● What you should do
Please print only the top portion of the entries below, ending with the line that contains "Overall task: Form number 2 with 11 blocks", exactly as written.

Top of Data for the task

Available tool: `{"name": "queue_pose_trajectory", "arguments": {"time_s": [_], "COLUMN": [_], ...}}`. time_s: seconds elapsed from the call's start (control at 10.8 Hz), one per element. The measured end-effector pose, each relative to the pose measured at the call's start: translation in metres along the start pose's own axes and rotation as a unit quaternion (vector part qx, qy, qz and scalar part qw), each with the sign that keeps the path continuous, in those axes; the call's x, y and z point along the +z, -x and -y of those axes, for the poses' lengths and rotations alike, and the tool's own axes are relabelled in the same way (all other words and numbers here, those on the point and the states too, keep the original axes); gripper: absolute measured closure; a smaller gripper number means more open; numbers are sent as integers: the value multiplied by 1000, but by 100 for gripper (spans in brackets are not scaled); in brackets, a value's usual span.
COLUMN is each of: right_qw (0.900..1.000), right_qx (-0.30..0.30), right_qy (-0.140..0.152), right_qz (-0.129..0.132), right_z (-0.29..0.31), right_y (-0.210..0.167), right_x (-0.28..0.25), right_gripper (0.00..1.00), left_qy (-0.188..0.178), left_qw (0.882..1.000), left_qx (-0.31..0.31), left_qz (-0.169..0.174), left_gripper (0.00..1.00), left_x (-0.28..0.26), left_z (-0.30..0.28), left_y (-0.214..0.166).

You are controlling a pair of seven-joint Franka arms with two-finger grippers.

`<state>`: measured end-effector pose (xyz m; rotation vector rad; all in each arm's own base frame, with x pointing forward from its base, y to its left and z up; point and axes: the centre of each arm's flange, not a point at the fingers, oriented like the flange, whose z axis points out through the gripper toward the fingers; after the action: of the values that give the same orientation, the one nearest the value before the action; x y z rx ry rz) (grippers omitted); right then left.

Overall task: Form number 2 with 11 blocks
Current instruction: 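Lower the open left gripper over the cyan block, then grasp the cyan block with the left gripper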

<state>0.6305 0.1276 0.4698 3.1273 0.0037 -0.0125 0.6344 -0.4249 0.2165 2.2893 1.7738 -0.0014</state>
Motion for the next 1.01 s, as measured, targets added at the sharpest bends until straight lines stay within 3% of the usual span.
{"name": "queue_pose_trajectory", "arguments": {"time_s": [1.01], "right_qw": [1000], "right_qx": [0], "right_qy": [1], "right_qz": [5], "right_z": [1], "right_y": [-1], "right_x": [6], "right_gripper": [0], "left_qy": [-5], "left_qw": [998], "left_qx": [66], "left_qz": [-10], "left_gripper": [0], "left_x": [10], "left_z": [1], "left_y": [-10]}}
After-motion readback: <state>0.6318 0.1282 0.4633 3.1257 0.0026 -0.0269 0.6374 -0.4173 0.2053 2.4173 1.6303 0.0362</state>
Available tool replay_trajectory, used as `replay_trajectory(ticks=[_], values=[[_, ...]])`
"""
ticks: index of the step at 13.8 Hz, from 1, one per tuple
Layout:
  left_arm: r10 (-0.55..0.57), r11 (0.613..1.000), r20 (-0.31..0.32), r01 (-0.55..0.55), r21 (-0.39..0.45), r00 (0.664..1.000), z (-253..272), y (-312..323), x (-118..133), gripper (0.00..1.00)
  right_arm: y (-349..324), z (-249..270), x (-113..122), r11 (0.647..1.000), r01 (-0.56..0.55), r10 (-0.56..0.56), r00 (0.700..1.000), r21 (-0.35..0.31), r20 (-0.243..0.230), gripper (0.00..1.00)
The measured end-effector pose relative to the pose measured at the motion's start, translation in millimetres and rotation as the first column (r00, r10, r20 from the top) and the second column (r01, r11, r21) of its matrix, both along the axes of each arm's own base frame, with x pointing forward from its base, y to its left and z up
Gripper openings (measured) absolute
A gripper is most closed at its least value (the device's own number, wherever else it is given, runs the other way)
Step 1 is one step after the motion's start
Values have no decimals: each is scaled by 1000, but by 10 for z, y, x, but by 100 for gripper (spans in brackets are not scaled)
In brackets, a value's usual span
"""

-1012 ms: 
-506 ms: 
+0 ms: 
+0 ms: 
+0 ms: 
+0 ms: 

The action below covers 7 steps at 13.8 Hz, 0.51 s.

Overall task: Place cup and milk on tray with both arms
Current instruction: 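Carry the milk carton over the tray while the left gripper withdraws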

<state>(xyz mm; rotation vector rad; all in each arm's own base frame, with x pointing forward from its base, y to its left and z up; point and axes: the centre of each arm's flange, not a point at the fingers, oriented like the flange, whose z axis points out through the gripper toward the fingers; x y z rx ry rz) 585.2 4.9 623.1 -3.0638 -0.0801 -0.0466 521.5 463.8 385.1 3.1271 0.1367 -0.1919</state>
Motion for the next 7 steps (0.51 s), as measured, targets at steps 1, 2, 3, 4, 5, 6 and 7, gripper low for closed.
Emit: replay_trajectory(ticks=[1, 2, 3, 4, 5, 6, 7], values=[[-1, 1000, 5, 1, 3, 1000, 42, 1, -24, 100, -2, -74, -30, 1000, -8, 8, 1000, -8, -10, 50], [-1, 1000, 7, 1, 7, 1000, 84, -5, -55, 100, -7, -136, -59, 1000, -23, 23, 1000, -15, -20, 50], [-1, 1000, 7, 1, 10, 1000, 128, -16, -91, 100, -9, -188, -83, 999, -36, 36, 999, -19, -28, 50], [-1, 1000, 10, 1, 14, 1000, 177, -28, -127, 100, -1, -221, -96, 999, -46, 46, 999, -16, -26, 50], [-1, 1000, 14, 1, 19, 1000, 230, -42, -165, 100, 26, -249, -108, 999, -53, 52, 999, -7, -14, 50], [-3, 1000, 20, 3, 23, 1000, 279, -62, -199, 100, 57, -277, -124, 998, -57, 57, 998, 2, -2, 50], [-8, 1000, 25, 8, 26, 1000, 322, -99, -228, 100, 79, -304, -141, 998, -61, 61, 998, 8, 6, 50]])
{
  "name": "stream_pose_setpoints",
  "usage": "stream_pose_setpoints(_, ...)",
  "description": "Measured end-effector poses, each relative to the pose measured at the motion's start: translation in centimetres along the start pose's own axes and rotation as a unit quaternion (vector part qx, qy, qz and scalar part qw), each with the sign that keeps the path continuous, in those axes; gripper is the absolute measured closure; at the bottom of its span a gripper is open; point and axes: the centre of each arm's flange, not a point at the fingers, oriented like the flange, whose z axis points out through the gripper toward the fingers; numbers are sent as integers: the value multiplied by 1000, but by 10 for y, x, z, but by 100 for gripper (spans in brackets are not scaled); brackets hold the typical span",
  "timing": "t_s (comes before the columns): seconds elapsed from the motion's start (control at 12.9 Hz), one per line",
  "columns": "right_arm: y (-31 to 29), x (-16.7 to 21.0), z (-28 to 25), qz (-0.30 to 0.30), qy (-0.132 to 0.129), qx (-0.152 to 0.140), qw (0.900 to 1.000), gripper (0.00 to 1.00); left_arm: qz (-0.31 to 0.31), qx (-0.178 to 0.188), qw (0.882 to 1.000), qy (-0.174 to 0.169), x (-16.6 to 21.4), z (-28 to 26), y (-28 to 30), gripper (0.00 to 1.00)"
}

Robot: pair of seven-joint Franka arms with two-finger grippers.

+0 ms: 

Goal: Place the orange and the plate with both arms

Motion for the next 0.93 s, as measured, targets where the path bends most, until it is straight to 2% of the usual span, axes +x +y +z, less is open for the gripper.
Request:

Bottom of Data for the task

● Completed task
Available tool: `{"name": "queue_pose_trajectory", "arguments": {"time_s": [_], "COLUMN": [_], ...}}`. time_s: seconds elapsed from the call's start (control at 10.8 Hz), one per element. The measured end-effector pose, each relative to the pose measured at the call's start: translation in metres along the start pose's own axes and rotation as a unit quaternion (vector part qx, qy, qz and scalar part qw), each with the sign that keeps the path continuous, in those axes; the call's x, y and z point along the +z, -x and -y of those axes, for the poses' lengths and rotations alike, and the tool's own axes are relabelled in the same way (all other words and numbers here, those on the point and the states too, keep the original axes); gripper: absolute measured closure; a smaller gripper number means more open; numbers are sent as integers: the value multiplied by 1000, but by 100 for gripper (spans in brackets are not scaled); in brackets, a value's usual span.
COLUMN is each of: right_qw (0.900..1.000), right_qx (-0.30..0.30), right_qy (-0.140..0.152), right_qz (-0.129..0.132), right_z (-0.29..0.31), right_y (-0.210..0.167), right_x (-0.28..0.25), right_gripper (0.00..1.00), left_qy (-0.188..0.178), left_qw (0.882..1.000), left_qx (-0.31..0.31), left_qz (-0.169..0.174), left_gripper (0.00..1.00), left_x (-0.28..0.26), left_z (-0.30..0.28), left_y (-0.214..0.166).

You are controlling a pair of seven-joint Franka arms with two-finger grippers.

`<state>`: measured end-effector pose (xyz m; rotation vector rad; all in each arm's own base frame, with x pointing forward from its base, y to its left and z up; point and axes: the centre of each arm's flange, not a point at the fingers, oriented like the flange, whose z axis points out through the gripper toward the fingers; after the action: of the values that give the same orientation, the one nearest the value before the action; x y z rx ry rz) (grippers omitted); right then left.

Overall task: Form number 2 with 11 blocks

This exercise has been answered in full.